WORK REQUEST:
The answer is every line of the records that holds the word "hand", copied in full.

(Extracted data entries)
--*--
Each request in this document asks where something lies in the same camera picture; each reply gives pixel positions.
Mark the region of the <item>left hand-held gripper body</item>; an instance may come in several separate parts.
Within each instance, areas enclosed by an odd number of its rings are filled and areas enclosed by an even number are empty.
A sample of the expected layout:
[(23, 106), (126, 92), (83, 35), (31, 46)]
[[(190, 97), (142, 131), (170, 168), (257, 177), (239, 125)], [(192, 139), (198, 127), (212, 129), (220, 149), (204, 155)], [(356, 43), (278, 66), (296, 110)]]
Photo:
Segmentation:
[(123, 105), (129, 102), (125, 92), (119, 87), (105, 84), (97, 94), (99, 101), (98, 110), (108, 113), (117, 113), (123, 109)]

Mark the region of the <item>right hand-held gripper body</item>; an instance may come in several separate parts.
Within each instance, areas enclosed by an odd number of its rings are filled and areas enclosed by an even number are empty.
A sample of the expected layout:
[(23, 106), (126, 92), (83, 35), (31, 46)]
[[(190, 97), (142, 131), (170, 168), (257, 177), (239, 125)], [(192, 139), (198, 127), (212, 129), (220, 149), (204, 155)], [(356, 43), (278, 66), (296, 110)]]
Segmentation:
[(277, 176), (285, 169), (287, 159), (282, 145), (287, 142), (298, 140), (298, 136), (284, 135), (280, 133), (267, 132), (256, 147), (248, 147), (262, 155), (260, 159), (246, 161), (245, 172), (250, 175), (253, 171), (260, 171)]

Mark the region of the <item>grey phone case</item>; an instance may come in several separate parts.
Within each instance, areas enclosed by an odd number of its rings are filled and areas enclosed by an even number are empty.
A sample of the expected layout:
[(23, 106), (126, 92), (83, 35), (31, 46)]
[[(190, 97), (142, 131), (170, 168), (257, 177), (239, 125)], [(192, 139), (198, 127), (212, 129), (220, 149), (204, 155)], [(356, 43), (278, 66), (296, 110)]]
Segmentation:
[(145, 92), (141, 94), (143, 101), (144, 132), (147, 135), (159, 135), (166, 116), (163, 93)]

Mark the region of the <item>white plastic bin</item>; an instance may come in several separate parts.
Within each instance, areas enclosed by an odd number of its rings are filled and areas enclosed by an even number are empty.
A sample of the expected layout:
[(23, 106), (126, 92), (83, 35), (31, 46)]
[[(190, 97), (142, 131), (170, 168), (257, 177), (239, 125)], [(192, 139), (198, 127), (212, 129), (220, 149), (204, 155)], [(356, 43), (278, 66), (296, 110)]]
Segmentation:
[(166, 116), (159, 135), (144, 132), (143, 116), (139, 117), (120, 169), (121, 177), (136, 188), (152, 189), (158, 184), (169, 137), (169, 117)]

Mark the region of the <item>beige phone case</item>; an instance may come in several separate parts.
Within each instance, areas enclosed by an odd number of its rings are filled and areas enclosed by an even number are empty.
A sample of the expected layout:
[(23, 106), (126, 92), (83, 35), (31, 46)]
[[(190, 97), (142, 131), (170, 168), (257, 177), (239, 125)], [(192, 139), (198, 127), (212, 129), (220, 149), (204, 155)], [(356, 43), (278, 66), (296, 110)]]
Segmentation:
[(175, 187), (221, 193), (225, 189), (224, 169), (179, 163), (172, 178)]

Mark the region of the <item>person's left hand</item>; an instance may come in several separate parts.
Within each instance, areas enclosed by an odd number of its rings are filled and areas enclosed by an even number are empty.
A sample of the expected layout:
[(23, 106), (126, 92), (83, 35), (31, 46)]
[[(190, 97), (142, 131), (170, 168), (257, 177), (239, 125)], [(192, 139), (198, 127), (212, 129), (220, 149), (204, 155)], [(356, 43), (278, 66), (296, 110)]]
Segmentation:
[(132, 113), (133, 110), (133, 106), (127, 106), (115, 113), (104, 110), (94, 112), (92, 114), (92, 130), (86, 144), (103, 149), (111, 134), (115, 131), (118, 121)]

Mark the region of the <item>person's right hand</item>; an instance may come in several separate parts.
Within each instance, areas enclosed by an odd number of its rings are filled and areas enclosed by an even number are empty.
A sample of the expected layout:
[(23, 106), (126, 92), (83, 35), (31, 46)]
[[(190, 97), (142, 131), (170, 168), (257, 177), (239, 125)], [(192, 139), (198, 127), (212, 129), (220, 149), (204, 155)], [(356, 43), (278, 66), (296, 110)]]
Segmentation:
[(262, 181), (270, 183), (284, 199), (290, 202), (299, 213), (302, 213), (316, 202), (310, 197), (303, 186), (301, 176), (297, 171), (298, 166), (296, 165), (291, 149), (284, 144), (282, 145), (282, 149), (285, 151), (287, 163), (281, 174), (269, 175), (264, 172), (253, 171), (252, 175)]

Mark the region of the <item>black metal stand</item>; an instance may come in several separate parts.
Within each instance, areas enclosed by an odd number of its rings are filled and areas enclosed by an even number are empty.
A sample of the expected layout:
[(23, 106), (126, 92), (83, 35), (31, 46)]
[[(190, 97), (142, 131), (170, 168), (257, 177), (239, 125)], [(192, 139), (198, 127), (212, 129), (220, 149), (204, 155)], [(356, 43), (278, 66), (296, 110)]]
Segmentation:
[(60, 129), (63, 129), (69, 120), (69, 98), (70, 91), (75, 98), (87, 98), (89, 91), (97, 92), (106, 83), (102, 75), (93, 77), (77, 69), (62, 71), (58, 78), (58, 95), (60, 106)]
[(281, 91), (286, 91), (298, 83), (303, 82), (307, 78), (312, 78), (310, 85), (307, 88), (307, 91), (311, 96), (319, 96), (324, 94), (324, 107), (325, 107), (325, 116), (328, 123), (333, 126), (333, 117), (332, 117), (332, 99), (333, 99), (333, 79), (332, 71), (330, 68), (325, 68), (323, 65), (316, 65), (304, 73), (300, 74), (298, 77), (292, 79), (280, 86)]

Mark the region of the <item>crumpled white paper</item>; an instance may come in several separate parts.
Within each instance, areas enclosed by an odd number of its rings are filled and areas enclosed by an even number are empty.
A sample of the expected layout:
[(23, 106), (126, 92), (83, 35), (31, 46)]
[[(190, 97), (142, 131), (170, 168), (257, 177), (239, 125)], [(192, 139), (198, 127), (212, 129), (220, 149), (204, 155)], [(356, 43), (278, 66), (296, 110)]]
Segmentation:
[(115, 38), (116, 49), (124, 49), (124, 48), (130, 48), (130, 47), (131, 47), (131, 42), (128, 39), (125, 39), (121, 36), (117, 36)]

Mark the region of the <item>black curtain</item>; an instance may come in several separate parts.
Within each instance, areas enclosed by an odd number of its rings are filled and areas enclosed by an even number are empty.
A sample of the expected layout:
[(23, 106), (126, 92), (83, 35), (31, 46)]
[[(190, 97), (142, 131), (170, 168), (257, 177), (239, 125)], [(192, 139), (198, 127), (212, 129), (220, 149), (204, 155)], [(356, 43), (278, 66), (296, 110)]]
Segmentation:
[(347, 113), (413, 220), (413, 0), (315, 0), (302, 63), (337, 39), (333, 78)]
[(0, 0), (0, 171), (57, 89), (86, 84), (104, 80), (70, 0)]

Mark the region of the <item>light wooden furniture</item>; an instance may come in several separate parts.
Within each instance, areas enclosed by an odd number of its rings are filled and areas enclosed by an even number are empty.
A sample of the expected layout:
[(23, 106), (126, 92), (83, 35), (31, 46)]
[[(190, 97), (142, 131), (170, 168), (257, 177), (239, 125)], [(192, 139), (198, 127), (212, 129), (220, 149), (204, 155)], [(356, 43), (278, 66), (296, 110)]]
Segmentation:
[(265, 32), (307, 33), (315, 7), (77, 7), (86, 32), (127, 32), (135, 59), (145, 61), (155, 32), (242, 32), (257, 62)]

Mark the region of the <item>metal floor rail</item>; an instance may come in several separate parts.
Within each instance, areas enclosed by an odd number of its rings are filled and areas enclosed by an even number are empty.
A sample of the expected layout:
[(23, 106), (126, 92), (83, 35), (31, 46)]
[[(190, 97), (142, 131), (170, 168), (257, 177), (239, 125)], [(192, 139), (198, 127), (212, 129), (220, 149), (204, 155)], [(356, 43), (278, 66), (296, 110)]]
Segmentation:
--*--
ANSWER SECTION:
Mark the region of the <item>left hand-held gripper body</item>; an instance may come in several separate parts.
Mark the region of the <item>right hand-held gripper body</item>; an instance may come in several separate parts.
Mark the region of the <item>person's left hand</item>; an instance may come in several separate parts.
Mark the region of the <item>person's right hand</item>; an instance may come in several separate parts.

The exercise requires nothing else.